The scheme would see the reclamation of 1.3km of disused railway line in the heart of Camden into a new public park and garden walk, linking the world-renowned Camden Market with the newly developed cultural quarter at King’s Cross.
The 8 metre high, 18 metre wide railway line originally formed part of the North London Railway, which ceased operation in the 1920s. The main line has been revived as part of the Overground’s North London Line, live infrastructure that must remain unaffected by the proposed Highline parkway that will cross 8 roads on 7 existing bridges from Kentish Town Road to York Way, emerging into the vibrant King’s Cross redevelopment.
The public garden, will aim to echo iconic schemes such as Seoullo 7017 in Seoul and the New York High Line, will provide much needed green space to the local area. Taking the parkway route will cut walking time between Camden and Kings Cross to just ten minutes and is expected to alleviate congestion on other popular pedestrian and cycle paths such as Regents Canal.
The Camden Highline project has advanced this far thanks to campaign group Camden Town Unlimited, a business improvement district that works to enhance the community of Camden as a place to work, live and visit. Since 2006 the organisation has led a range of initiatives and events, including streetscape improvements, lobbying, pop-ups, and green initiatives. CTU is known for transforming vacant and underused spaces for use by young entrepreneurs as part of the award-winning Camden Collective charity.
The abandoned railway line is the latest regeneration project for CTU, and has been backed wholeheartedly by locals keen to see the abandoned track revitalised into new, communal green space at the heart of their community. So much so that the feasibility study, now underway, was almost entirely crowdfunded by local people. £64,000 was raised for feasibility work to establish the condition of the existing infrastructure, the resources required to undertake the project, and timelines to completion.
The major potential obstacles to the scheme – apart from funding – are in the areas of engineering. As a result, Meinhardt’s input to the feasibility study is vital. Meinhardt started its work on the scheme by studying archives and historical maps to rebuild the history of the infrastructure and its impact on its surrounds. After that, satellite images and asset maps from Network Rail were used to develop a log of constraints. The team is working to put together a concept report that will outline possible solutions to mitigate or avoid constraints, and to establish the technical viability of the project.

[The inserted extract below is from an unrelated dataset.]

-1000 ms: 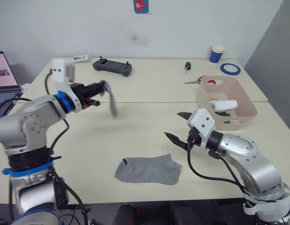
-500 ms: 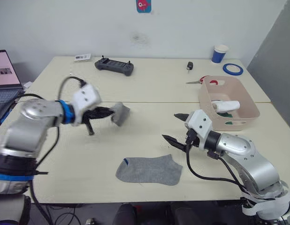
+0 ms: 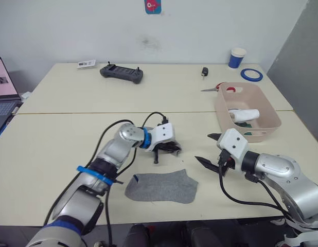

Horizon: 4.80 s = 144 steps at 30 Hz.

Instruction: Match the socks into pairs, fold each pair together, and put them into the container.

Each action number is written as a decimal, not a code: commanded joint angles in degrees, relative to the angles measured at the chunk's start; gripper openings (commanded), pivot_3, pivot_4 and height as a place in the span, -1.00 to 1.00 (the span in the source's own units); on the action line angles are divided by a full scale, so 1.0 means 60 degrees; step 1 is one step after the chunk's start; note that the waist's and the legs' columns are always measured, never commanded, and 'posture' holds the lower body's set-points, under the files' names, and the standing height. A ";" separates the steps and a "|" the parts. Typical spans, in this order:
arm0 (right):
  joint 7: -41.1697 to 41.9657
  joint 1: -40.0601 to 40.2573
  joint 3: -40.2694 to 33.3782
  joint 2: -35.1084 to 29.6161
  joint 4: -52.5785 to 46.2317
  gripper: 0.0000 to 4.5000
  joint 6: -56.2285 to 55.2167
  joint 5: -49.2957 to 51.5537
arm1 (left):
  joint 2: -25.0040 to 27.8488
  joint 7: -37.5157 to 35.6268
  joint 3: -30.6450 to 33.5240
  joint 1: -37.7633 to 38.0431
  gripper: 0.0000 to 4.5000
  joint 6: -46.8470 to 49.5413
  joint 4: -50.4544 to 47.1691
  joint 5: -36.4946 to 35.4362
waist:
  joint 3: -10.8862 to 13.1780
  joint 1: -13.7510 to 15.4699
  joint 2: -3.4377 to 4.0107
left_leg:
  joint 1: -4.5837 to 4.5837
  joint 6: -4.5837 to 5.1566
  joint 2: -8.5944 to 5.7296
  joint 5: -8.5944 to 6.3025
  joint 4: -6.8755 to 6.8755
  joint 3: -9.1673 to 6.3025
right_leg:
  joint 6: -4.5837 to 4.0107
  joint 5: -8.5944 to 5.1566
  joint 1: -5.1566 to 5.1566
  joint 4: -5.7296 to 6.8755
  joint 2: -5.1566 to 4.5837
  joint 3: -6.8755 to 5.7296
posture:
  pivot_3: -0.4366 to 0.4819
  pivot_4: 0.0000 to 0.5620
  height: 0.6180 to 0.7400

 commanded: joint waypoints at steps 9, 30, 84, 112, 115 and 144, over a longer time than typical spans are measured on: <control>-0.0242 0.0192 -0.0311 -0.0054 -0.0532 1.00 -0.0003 0.0028 | -0.0730 0.0351 0.1068 -0.1136 0.14 -0.0304 0.0406 -0.0307 | 0.0001 -0.0010 -0.0001 | 0.0002 0.0000 0.0000 0.0000 0.0000 -0.0004 | 0.0001 0.0000 0.0001 0.0004 0.0001 0.0000 | -0.05 -0.47 1.00; -0.0116 -0.0024 0.0026 0.0125 -0.0349 1.00 -0.0391 0.0098 | 0.3012 -0.0146 0.3017 0.1763 0.99 -0.5201 0.0415 -0.0116 | -0.0001 0.0111 0.0007 | 0.0008 -0.0003 0.0008 0.0002 0.0001 0.0013 | 0.0000 0.0001 0.0009 0.0002 -0.0020 -0.0014 | -0.05 -0.47 1.00; 0.2074 -0.2328 0.2529 0.1483 0.6958 -0.87 -0.5563 -0.2373 | 0.3028 -0.0371 0.1460 0.1329 -1.00 -0.7008 0.1099 0.0943 | -0.0003 0.0028 0.0007 | 0.0016 0.0000 0.0009 0.0005 0.0011 0.0021 | 0.0023 0.0023 0.0007 0.0025 -0.0012 -0.0003 | -0.05 -0.47 1.00; 0.1782 -0.3645 0.0495 0.1236 0.5070 -1.00 0.3161 0.2873 | 0.4237 -0.3389 0.1246 0.1150 -1.00 0.5332 -0.1882 -0.4242 | 0.0003 -0.0057 0.0009 | 0.0042 0.0006 0.0007 0.0006 0.0014 0.0000 | -0.0046 -0.0049 -0.0015 0.0142 0.0000 -0.0021 | -0.05 -0.47 1.00; 0.1663 -0.4286 0.0911 0.1461 0.6417 -1.00 0.2518 0.2144 | 0.3314 -0.3167 0.0869 0.0115 -1.00 0.4210 0.0455 -0.3090 | 0.0004 -0.0023 0.0009 | 0.0015 0.0009 0.0007 0.0006 0.0016 -0.0002 | -0.0048 -0.0048 -0.0042 0.0141 0.0008 -0.0017 | -0.05 -0.47 1.00; 0.1368 -0.5023 0.0661 0.1334 0.7659 1.00 -0.0725 -0.0341 | 0.1996 -0.1760 0.3471 -0.2650 0.62 -0.0206 0.6190 -0.1004 | 0.0004 -0.0037 0.0009 | 0.0003 0.0078 0.0009 -0.0033 0.0010 -0.0002 | -0.0067 -0.0039 -0.0058 0.0144 0.0014 -0.0012 | -0.05 -0.47 1.00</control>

Matthieu Roure and Dario Feliciangeli, who are part of the design team for the project, agree that “if you live in, or visit New York, the most fascinating part of the city is definitely the High Line. This scheme will add something unique to the London landscape in a highly sustainable way, and will be a real asset to Camden”. Dario, a specialist in bridge engineering, is delighted with Meinhardt’s appointment. “This is a completely distinctive project, and Meinhardt’s first infrastructure project in the London area. We very much hope to see it realised”.